#### Supplied material:
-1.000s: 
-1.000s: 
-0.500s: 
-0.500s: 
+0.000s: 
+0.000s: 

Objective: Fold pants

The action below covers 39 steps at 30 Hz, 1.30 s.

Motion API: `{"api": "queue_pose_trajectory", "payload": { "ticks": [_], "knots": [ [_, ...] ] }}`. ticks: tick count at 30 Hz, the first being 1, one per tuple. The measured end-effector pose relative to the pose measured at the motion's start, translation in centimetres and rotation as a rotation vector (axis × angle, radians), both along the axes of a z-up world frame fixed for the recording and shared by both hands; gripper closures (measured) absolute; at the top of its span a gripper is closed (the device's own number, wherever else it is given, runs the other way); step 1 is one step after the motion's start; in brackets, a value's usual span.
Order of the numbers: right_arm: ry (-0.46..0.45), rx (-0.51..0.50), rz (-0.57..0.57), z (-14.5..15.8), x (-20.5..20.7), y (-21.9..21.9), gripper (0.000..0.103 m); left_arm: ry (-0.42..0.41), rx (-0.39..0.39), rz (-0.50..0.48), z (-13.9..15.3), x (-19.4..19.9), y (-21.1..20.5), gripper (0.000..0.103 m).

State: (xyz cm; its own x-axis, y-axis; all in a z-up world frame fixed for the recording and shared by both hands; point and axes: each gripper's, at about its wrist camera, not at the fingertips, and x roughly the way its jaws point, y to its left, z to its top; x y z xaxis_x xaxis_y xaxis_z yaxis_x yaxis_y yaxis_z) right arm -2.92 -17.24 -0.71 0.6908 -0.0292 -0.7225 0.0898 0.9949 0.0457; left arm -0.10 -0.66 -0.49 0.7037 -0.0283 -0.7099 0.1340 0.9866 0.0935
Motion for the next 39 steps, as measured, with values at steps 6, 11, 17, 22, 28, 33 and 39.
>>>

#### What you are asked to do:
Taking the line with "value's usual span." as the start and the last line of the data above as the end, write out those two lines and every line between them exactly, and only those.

#### Task response:
Motion API: `{"api": "queue_pose_trajectory", "payload": { "ticks": [_], "knots": [ [_, ...] ] }}`. ticks: tick count at 30 Hz, the first being 1, one per tuple. The measured end-effector pose relative to the pose measured at the motion's start, translation in centimetres and rotation as a rotation vector (axis × angle, radians), both along the axes of a z-up world frame fixed for the recording and shared by both hands; gripper closures (measured) absolute; at the top of its span a gripper is closed (the device's own number, wherever else it is given, runs the other way); step 1 is one step after the motion's start; in brackets, a value's usual span.
Order of the numbers: right_arm: ry (-0.46..0.45), rx (-0.51..0.50), rz (-0.57..0.57), z (-14.5..15.8), x (-20.5..20.7), y (-21.9..21.9), gripper (0.000..0.103 m); left_arm: ry (-0.42..0.41), rx (-0.39..0.39), rz (-0.50..0.48), z (-13.9..15.3), x (-19.4..19.9), y (-21.1..20.5), gripper (0.000..0.103 m).

State: (xyz cm; its own x-axis, y-axis; all in a z-up world frame fixed for the recording and shared by both hands; point and axes: each gripper's, at about its wrist camera, not at the fingertips, and x roughly the way its jaws point, y to its left, z to its top; x y z xaxis_x xaxis_y xaxis_z yaxis_x yaxis_y yaxis_z) right arm -2.92 -17.24 -0.71 0.6908 -0.0292 -0.7225 0.0898 0.9949 0.0457; left arm -0.10 -0.66 -0.49 0.7037 -0.0283 -0.7099 0.1340 0.9866 0.0935
Motion for the next 39 steps, as measured, with values at steps 6, 11, 17, 22, 28, 33 and 39.
>>>

The requested output has been produced.